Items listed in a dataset
# # # # #

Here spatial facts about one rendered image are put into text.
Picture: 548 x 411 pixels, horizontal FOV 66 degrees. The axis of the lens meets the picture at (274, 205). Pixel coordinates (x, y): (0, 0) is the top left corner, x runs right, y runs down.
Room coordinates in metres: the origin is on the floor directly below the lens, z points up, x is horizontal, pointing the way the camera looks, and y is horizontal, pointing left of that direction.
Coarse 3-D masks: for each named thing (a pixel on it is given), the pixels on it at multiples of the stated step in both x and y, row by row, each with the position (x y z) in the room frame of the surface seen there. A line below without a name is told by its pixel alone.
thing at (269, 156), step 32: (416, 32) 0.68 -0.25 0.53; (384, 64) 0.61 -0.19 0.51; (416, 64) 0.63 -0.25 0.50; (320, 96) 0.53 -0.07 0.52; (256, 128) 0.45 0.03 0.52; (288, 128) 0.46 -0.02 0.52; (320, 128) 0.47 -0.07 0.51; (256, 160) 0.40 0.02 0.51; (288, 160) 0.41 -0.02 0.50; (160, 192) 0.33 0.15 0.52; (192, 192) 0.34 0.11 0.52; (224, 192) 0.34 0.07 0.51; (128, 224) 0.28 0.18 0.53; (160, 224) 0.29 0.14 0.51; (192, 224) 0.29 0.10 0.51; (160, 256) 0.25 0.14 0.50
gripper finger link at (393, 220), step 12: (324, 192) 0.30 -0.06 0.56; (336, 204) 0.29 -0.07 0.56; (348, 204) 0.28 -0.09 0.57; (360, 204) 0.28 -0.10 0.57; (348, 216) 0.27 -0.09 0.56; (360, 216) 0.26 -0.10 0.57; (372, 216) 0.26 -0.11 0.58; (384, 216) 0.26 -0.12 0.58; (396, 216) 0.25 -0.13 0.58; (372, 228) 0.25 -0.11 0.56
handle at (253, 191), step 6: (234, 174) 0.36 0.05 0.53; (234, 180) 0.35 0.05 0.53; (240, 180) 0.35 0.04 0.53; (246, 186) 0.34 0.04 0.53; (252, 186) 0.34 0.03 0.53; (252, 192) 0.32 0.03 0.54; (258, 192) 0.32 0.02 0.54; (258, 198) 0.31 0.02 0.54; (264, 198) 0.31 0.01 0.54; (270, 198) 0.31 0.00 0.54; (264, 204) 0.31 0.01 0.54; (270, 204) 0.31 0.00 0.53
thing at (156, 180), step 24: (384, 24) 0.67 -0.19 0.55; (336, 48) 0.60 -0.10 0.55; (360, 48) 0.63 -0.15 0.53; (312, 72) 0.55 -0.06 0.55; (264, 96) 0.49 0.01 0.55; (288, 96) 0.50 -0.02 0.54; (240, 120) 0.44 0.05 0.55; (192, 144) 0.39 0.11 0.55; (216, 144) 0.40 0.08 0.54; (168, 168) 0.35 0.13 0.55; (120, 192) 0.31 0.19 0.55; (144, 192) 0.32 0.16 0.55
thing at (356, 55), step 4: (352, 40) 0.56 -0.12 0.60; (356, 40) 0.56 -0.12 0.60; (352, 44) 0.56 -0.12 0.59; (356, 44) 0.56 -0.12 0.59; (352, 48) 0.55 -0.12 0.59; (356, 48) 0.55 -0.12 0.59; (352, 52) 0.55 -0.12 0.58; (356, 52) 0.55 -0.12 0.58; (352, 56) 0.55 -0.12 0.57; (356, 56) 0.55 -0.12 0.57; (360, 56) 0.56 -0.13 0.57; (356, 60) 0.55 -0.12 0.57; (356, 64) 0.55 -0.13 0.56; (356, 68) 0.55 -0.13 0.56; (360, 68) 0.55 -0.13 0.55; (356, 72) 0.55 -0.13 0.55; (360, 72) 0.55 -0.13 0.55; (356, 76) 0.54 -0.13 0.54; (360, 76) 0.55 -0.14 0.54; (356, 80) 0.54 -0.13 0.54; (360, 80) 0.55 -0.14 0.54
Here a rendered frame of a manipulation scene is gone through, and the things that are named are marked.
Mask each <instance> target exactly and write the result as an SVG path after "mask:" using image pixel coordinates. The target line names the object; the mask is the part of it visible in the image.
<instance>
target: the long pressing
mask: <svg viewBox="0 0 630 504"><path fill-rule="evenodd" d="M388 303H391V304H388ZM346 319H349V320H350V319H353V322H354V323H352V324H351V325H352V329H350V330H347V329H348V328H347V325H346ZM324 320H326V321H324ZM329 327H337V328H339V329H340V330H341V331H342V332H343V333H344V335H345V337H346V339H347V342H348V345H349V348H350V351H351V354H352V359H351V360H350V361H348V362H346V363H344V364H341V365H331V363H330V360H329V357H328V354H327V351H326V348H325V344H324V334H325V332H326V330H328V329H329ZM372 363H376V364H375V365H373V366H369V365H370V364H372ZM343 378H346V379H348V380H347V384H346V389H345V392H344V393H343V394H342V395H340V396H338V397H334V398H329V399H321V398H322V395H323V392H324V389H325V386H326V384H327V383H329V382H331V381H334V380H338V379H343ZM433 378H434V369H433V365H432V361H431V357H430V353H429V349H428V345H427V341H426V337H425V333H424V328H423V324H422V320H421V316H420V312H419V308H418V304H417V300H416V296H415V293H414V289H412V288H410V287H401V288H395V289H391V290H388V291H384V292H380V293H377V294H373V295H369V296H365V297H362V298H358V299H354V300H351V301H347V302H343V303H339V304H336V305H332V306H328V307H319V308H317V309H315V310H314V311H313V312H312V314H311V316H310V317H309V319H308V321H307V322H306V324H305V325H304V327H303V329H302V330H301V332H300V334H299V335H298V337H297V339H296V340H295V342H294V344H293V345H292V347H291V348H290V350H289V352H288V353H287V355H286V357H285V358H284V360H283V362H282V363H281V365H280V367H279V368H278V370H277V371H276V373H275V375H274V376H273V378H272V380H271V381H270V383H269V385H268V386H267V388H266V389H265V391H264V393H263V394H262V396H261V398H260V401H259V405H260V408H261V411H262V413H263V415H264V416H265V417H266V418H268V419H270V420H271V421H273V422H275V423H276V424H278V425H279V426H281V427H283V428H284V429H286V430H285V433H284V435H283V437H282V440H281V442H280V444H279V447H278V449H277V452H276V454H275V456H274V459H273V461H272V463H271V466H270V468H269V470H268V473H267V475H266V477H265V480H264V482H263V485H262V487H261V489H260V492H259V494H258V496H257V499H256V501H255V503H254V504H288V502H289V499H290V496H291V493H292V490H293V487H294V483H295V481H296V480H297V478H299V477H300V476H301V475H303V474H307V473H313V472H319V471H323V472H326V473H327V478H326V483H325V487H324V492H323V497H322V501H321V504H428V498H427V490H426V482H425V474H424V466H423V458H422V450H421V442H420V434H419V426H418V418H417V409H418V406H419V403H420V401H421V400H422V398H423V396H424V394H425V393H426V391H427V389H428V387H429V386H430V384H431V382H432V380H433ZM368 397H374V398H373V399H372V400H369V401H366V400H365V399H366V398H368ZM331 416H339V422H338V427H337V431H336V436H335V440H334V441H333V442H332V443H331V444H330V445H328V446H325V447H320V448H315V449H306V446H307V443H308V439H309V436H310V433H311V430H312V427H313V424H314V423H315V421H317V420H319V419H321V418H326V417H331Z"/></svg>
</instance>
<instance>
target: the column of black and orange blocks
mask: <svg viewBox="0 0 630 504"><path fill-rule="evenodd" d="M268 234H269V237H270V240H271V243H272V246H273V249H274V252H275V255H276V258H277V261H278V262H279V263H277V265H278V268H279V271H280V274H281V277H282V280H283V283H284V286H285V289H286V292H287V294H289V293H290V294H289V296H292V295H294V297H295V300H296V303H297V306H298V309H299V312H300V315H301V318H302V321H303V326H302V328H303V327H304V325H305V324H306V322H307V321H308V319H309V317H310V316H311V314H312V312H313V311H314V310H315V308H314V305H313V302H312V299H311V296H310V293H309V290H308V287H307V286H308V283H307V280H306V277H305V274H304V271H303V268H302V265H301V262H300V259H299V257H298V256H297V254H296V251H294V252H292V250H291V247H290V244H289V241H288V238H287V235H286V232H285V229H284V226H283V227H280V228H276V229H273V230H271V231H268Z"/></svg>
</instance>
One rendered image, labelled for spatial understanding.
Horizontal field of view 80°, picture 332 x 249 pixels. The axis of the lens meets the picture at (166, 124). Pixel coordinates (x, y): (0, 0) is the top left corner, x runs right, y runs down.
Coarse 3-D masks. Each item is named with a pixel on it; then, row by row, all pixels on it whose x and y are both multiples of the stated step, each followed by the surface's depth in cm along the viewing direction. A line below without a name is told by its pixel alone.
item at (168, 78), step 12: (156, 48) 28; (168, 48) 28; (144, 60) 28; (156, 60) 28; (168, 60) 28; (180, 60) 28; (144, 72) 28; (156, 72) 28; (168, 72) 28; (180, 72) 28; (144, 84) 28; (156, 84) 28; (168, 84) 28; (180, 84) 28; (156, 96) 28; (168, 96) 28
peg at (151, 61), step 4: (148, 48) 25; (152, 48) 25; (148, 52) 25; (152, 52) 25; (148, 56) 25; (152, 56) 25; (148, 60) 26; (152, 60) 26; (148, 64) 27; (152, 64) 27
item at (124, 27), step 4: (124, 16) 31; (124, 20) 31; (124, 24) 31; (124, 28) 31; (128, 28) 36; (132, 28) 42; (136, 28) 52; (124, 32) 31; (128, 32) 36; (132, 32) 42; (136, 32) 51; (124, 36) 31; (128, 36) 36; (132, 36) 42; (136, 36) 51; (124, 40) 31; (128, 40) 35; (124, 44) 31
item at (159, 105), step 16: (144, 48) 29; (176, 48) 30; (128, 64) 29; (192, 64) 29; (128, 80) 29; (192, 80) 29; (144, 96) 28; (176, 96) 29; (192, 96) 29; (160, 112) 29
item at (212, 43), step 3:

# # # # #

**What needs to be done:** Word for word, output the lines of the data from its first line through the line where "Coarse 3-D masks: for" appears, and stop there.

**Written solution:**
Here spatial facts about one rendered image are put into text.
Picture: 548 x 411 pixels, horizontal FOV 66 degrees. The axis of the lens meets the picture at (274, 205). Pixel coordinates (x, y): (0, 0) is the top left corner, x runs right, y runs down.
Room coordinates in metres: the origin is on the floor directly below the lens, z points up, x is horizontal, pointing the way the camera looks, and y is horizontal, pointing left of that direction.
Coarse 3-D masks: for each named thing (a pixel on it is given), the pixels on it at multiples of the stated step in both x and y, row by row, each with the position (x y z) in the room frame of the surface seen there. A line below without a name is told by its pixel alone.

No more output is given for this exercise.